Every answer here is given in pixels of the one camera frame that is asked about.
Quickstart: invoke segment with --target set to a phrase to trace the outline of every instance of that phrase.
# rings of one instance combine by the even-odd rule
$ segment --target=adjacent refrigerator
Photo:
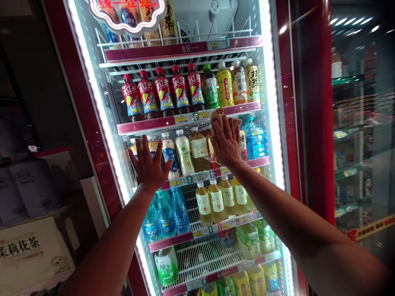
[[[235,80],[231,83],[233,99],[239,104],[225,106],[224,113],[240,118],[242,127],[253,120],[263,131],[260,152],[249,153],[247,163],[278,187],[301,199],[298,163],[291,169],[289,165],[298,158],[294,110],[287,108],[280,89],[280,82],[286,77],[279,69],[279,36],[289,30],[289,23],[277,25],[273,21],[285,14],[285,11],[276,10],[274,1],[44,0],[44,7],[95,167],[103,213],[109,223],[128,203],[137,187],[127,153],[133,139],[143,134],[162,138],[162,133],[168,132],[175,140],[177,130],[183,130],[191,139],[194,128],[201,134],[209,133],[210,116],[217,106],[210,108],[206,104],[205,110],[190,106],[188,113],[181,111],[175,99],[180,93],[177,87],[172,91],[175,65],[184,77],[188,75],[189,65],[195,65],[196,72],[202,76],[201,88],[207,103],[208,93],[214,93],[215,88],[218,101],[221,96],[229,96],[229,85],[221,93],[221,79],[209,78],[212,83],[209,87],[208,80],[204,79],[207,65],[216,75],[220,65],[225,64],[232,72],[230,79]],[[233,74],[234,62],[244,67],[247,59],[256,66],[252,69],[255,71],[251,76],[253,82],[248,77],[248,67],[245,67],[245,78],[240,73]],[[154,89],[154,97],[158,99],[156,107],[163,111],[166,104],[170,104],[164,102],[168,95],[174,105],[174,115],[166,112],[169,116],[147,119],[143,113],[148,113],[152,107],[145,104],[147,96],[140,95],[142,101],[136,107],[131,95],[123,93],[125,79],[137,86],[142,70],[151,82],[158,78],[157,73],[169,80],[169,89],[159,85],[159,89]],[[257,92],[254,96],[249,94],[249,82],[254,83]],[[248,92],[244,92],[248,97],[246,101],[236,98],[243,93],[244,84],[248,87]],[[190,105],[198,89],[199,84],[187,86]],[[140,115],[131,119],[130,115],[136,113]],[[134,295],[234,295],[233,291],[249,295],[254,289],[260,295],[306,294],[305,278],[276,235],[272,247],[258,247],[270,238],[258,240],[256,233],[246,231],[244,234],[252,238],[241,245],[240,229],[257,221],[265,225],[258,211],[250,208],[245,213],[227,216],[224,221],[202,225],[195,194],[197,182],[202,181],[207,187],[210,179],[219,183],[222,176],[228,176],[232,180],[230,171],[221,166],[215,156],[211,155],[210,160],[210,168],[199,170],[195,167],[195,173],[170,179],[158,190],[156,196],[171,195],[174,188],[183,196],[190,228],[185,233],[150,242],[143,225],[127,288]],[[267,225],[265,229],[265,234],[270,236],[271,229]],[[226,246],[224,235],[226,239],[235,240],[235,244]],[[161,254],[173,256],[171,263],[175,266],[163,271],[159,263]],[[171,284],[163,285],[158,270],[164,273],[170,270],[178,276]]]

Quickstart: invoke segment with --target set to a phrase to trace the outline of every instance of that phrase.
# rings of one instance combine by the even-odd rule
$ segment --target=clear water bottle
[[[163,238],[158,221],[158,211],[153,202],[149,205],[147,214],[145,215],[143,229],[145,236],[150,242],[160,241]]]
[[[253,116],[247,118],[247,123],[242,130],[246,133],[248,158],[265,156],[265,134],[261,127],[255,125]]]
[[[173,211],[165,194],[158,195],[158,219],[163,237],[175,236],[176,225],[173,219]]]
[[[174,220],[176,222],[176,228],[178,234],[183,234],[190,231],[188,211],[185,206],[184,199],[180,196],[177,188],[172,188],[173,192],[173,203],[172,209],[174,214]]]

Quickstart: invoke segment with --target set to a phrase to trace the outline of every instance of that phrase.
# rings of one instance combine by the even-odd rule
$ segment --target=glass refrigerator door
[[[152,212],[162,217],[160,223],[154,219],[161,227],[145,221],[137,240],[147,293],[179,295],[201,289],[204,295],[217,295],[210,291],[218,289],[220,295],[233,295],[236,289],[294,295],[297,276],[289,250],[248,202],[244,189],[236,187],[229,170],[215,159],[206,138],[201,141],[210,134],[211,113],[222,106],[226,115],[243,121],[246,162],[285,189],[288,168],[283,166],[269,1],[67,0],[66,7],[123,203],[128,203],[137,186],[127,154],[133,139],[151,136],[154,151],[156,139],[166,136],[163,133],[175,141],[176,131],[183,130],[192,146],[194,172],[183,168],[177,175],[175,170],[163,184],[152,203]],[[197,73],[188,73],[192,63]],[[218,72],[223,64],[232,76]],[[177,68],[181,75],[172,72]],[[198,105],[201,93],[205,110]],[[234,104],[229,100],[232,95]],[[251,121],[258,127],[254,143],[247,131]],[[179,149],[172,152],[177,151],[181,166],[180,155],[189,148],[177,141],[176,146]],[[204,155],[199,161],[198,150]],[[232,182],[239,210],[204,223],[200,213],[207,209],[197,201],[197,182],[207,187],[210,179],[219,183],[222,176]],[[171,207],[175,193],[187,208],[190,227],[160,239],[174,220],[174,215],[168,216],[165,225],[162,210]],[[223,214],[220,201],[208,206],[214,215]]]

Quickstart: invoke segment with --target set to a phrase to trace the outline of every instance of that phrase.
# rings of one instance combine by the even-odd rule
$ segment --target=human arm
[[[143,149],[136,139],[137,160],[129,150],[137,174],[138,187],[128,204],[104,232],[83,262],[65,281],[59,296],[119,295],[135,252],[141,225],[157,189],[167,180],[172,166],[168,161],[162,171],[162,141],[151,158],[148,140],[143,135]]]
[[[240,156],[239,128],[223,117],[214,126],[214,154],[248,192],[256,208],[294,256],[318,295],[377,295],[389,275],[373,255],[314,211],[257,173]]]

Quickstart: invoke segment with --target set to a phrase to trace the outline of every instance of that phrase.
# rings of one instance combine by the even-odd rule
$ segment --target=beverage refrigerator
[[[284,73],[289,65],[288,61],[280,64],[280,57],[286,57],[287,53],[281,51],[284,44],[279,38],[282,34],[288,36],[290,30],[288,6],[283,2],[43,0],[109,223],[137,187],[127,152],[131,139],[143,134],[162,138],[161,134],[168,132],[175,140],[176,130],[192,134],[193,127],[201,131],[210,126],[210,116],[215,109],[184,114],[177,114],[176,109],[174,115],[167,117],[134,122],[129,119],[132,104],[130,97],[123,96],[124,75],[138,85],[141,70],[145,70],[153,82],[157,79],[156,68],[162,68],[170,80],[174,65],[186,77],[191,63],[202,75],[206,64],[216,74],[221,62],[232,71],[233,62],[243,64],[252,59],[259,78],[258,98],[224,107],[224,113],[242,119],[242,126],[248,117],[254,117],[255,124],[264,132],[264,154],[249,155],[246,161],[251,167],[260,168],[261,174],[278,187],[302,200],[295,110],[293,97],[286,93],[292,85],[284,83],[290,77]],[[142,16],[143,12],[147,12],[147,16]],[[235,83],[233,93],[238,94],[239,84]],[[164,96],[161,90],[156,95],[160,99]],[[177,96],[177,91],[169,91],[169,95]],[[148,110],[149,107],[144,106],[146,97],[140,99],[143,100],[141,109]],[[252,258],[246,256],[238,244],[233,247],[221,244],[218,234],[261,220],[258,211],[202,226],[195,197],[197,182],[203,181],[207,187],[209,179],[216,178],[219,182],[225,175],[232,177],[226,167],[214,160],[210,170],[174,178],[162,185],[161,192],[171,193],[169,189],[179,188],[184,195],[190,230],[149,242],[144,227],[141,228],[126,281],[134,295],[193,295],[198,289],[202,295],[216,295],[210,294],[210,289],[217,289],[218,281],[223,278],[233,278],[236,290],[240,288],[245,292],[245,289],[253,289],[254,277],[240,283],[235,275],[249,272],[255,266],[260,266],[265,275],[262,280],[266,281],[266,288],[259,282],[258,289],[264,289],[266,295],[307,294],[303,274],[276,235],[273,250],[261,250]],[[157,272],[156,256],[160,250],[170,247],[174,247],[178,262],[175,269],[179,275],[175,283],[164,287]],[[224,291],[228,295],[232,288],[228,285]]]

---

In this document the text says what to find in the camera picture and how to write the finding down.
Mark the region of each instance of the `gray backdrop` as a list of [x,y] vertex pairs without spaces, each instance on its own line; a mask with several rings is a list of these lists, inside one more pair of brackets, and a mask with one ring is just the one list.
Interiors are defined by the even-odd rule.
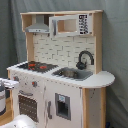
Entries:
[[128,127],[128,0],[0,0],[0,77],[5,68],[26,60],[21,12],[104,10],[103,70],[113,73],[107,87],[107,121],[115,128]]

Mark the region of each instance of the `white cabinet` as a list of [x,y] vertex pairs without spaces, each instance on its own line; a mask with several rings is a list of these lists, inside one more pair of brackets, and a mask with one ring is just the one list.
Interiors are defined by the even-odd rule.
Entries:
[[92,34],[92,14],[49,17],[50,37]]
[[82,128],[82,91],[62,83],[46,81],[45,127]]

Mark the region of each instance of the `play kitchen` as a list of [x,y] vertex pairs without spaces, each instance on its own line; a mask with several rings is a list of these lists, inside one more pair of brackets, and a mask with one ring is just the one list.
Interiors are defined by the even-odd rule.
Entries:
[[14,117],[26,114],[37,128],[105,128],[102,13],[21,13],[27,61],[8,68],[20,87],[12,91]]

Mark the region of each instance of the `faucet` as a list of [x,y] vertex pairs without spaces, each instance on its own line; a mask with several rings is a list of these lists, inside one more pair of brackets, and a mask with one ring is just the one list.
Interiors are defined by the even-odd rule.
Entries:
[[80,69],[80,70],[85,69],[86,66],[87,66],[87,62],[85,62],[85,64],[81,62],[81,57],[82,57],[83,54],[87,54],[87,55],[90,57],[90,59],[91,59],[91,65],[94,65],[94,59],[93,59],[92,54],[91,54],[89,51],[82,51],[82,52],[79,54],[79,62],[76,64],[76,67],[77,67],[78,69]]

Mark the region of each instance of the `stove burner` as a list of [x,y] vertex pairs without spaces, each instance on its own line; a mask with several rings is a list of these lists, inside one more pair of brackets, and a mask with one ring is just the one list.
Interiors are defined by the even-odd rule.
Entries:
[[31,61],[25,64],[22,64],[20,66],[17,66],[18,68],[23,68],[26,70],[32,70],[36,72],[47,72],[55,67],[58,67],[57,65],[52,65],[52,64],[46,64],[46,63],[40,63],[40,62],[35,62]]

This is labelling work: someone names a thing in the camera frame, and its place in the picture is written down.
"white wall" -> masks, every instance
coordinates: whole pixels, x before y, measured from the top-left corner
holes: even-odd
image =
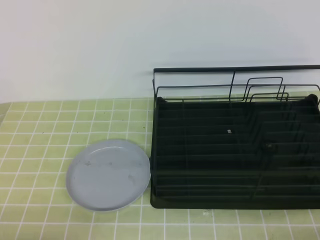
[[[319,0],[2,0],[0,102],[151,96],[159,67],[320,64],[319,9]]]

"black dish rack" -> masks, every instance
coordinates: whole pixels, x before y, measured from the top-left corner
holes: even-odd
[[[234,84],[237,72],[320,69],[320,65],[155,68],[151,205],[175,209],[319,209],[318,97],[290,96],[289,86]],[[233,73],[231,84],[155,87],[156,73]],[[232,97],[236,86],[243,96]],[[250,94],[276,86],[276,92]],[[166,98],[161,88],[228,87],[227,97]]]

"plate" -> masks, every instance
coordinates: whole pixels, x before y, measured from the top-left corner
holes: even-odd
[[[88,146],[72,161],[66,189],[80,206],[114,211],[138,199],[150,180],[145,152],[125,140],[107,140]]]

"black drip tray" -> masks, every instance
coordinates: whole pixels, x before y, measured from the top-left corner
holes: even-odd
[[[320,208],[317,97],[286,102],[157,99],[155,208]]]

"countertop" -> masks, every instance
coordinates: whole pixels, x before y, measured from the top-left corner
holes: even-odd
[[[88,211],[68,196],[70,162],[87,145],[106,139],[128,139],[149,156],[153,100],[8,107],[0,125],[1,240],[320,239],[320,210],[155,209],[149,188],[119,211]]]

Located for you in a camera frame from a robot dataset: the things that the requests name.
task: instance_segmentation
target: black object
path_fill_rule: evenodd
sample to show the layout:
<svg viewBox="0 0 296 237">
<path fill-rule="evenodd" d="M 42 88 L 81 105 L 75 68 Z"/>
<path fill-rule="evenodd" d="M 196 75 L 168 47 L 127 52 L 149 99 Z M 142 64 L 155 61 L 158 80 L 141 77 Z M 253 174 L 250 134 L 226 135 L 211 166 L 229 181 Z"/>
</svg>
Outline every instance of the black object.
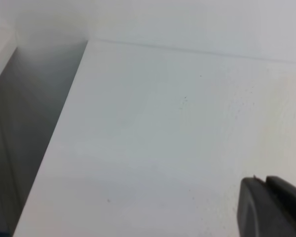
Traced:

---

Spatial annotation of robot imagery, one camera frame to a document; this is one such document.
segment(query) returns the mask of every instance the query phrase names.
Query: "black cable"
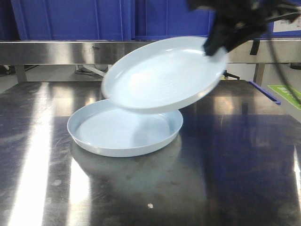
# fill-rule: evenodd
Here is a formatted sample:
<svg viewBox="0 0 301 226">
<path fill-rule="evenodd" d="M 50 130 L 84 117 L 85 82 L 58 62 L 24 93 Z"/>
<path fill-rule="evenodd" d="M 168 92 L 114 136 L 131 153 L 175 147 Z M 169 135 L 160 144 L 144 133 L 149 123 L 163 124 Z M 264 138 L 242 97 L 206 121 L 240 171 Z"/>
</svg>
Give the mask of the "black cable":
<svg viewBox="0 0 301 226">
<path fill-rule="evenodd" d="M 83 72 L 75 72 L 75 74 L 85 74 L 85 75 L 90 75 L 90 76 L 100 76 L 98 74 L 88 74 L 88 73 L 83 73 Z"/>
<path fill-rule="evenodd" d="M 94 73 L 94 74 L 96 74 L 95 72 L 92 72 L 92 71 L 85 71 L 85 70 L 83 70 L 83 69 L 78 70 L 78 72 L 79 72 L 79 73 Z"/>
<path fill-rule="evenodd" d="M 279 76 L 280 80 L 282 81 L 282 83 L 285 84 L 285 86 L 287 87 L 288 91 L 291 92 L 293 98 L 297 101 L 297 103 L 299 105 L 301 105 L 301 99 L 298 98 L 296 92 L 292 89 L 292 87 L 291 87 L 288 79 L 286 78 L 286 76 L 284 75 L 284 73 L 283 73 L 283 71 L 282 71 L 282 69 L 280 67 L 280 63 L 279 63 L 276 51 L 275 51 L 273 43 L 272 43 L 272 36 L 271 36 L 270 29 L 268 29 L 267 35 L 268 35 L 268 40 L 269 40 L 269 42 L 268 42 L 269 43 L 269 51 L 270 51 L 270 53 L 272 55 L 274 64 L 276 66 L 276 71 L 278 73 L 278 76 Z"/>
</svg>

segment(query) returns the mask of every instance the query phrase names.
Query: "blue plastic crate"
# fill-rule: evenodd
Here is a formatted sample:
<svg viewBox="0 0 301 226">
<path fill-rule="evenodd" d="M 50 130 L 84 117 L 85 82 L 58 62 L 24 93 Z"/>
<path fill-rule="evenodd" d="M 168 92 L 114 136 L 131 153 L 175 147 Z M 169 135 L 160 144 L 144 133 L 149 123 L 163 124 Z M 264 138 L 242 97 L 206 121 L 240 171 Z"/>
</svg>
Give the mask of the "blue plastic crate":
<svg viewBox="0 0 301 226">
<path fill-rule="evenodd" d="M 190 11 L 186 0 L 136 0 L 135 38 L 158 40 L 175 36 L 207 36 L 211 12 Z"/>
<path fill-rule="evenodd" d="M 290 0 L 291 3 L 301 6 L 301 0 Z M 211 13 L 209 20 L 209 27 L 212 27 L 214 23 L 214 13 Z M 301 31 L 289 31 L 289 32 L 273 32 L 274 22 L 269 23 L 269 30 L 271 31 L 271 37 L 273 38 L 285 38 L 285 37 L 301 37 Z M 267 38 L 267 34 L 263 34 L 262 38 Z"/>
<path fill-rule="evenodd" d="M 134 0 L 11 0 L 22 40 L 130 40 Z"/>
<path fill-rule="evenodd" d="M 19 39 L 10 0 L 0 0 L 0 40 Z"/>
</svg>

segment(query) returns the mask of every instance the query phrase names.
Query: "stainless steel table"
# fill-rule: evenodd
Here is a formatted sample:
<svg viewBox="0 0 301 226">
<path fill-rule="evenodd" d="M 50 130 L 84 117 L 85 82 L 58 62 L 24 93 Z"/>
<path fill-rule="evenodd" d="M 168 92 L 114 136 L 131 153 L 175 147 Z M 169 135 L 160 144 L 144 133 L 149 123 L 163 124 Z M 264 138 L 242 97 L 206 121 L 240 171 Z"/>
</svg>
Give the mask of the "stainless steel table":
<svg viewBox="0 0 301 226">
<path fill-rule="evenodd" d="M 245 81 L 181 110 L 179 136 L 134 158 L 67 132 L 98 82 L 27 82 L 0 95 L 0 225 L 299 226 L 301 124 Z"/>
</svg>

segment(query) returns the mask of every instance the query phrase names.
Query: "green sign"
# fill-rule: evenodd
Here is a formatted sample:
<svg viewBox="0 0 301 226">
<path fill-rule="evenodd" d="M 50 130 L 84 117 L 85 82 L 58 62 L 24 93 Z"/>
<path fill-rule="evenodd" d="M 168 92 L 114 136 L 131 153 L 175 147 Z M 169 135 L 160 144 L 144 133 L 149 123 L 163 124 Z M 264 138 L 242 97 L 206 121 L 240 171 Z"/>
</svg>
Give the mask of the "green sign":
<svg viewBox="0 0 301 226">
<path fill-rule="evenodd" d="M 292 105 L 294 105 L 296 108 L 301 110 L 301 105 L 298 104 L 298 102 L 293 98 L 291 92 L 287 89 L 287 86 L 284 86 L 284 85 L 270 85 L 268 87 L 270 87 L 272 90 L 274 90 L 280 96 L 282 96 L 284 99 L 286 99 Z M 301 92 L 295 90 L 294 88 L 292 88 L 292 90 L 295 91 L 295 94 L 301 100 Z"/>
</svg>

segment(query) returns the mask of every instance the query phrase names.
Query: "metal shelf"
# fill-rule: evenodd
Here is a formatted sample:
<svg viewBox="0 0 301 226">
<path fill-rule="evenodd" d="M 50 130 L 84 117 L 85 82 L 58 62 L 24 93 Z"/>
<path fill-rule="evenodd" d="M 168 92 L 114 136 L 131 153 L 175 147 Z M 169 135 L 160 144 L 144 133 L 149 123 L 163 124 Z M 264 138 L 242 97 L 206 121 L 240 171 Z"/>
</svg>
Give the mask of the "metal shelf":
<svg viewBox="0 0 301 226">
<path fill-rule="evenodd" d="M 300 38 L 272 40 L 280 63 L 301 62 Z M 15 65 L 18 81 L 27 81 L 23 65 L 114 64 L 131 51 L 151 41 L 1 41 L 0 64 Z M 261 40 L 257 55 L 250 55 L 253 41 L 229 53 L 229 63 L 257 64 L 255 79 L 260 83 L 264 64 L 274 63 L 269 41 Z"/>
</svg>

**Work required:** In the listing, find each line with the string "white" and copy it.

**Response for this exercise:**
Mark the region of each instance of the `white cabinet` as a list of [x,y] vertex pairs without spaces, each instance on its own line; a mask with several rings is a list of these lists, inside one more pair of brackets, and a mask with one ring is just the one list.
"white wall" -> masks, every instance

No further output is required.